Microsoft Office Math Speech


Microsoft Office math-aware applications can now speak math in over 18 different languages! Try it out with native math zones in Word by enabling Narrator (type CapsLock + Enter) and navigate a math zone as described in the post Speaking of math… There are two math-speech granularities: coarse-grained (navigate by words), which speaks math expressions fluently in a natural language, and fine-grained (navigate by characters), which explains the content at the insertion point (IP) in sufficient detail to enable editing. I can turn off the computer screen and use a keyboard to edit complicated equations accurately by listening to the math speech. Math speech works for all math zones and doesn’t need extra editing by the document author(s). As of this post, Office math speech has been shipping for over a month on Windows, and Word’s math speech, in particular, has already gotten a lot of use. Note that this math facility is built into Office applications (type Alt+= to insert a math zone) and differs from MathType, which can also be used with Office applications.

Coarse-grained speech isn’t tightly synchronized with the characters in memory and cannot be used directly for editing. It’s relatively independent of the memory math model. In contrast, fine-grained speech is tightly synchronized with the characters in memory and is ideal for editing.
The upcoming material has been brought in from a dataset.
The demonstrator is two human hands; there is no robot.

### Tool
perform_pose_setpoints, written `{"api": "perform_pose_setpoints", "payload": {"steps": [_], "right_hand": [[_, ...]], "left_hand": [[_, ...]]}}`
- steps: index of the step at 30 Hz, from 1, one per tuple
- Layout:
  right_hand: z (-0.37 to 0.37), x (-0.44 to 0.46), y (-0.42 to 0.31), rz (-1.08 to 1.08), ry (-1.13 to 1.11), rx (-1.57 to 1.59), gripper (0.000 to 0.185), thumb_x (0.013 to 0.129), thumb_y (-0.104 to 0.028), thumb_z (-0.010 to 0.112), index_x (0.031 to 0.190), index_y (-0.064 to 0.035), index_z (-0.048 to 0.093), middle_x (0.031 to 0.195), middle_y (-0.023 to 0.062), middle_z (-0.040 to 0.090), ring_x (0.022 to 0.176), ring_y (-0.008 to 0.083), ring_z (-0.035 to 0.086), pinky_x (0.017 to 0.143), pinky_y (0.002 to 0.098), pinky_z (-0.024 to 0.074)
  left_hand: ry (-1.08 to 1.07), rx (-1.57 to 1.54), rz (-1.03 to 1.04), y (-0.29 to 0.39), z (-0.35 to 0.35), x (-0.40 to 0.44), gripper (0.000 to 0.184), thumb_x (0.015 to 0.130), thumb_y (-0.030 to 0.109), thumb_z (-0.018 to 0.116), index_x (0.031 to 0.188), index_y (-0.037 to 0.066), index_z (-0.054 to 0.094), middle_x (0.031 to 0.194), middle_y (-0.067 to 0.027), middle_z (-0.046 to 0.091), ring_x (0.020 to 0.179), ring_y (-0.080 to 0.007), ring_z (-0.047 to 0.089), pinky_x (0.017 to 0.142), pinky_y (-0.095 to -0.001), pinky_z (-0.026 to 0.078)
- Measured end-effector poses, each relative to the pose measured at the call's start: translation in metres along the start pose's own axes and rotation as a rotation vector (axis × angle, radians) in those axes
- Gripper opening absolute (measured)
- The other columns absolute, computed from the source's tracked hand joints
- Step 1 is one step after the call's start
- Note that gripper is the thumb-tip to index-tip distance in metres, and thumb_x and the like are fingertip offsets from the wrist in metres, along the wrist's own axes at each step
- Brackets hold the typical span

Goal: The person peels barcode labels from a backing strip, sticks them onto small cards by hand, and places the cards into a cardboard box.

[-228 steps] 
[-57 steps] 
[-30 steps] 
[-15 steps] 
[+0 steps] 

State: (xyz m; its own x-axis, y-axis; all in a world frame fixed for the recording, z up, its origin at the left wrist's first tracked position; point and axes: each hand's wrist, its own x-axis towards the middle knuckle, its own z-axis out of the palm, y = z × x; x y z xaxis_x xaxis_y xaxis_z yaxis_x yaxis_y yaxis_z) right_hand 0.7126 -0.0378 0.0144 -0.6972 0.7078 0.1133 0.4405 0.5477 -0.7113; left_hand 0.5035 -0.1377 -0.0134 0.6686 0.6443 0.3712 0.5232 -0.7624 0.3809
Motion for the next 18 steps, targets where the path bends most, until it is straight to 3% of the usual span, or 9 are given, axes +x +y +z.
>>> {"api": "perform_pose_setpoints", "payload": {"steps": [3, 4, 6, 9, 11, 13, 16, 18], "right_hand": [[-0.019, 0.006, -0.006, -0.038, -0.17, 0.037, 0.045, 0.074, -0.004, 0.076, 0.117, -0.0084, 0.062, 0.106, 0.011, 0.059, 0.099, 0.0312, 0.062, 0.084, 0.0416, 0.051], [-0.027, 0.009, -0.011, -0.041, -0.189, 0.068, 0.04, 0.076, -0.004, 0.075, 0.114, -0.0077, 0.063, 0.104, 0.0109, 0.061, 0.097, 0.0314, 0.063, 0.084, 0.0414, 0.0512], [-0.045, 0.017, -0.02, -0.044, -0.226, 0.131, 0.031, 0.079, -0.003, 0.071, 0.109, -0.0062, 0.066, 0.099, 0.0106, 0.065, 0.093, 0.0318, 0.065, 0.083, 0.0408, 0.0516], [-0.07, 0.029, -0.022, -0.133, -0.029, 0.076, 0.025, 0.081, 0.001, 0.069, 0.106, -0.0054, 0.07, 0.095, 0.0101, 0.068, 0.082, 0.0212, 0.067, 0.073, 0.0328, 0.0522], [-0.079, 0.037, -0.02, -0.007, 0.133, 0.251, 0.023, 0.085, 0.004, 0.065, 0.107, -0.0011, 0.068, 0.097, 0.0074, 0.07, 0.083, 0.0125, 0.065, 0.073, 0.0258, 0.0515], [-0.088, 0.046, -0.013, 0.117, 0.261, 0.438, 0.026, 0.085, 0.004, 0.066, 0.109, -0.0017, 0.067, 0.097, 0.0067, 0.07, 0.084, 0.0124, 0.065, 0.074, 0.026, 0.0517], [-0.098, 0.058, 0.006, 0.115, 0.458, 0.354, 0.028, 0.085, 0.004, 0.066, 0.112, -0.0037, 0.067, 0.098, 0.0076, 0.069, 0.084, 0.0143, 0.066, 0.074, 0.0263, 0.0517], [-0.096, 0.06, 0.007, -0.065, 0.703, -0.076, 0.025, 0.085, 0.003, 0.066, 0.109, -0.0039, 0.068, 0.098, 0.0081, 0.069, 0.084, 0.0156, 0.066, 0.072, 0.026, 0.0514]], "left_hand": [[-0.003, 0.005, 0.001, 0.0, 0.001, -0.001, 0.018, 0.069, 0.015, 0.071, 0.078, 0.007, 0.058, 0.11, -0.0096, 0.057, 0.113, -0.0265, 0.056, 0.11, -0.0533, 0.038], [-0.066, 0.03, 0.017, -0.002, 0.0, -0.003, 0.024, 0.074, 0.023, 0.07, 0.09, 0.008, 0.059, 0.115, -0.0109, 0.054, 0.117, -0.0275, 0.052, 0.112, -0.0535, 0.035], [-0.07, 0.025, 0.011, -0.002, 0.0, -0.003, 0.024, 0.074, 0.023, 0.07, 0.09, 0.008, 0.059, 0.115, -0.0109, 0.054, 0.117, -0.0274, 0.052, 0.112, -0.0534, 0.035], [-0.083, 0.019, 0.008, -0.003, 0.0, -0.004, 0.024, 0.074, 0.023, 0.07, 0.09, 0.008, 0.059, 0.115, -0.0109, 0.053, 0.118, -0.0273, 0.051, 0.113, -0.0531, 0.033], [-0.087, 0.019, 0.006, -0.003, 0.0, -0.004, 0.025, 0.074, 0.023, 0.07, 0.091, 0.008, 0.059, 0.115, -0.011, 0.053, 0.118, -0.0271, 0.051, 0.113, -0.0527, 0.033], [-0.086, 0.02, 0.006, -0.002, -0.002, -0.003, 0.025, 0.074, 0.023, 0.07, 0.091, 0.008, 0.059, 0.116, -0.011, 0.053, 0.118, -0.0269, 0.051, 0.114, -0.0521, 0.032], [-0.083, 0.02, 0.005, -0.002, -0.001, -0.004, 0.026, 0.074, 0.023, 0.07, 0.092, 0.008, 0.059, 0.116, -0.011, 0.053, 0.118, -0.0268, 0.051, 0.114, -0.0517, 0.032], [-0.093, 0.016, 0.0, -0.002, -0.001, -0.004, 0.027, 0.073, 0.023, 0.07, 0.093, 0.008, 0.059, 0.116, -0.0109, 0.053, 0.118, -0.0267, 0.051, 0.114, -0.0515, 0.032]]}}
It depends on the built-up math model (“Presentation Math”), which is the same for all Microsoft math-aware products but may differ from the models of other math products. Coarse grained navigation between siblings for a given math nesting level can be done with Ctrl+→ and Ctrl+← or Braille equivalents, while fine-grained navigation is done with → and ← or equivalents. The latter allows the user to traverse every character in a math zone. Two special cases are 1) when the IP is directly before the math zone being queried by UIA and 2) when the IP is still in the range’s math zone, but at the end. For 1) the user needs to know that typing something won’t be in the math zone. Typing then puts the IP into the math zone and typing enters characters inside the math zone. And for 2), the user needs to know that the IP is at the end of the math zone and still in the math zone. Case 1) returns “equation” followed by the speech for the math zone. Case 2 returns “end equation”. (Since many math zones aren’t equations, this choice of words might be a little misleading sometimes, but hopefully not too much so).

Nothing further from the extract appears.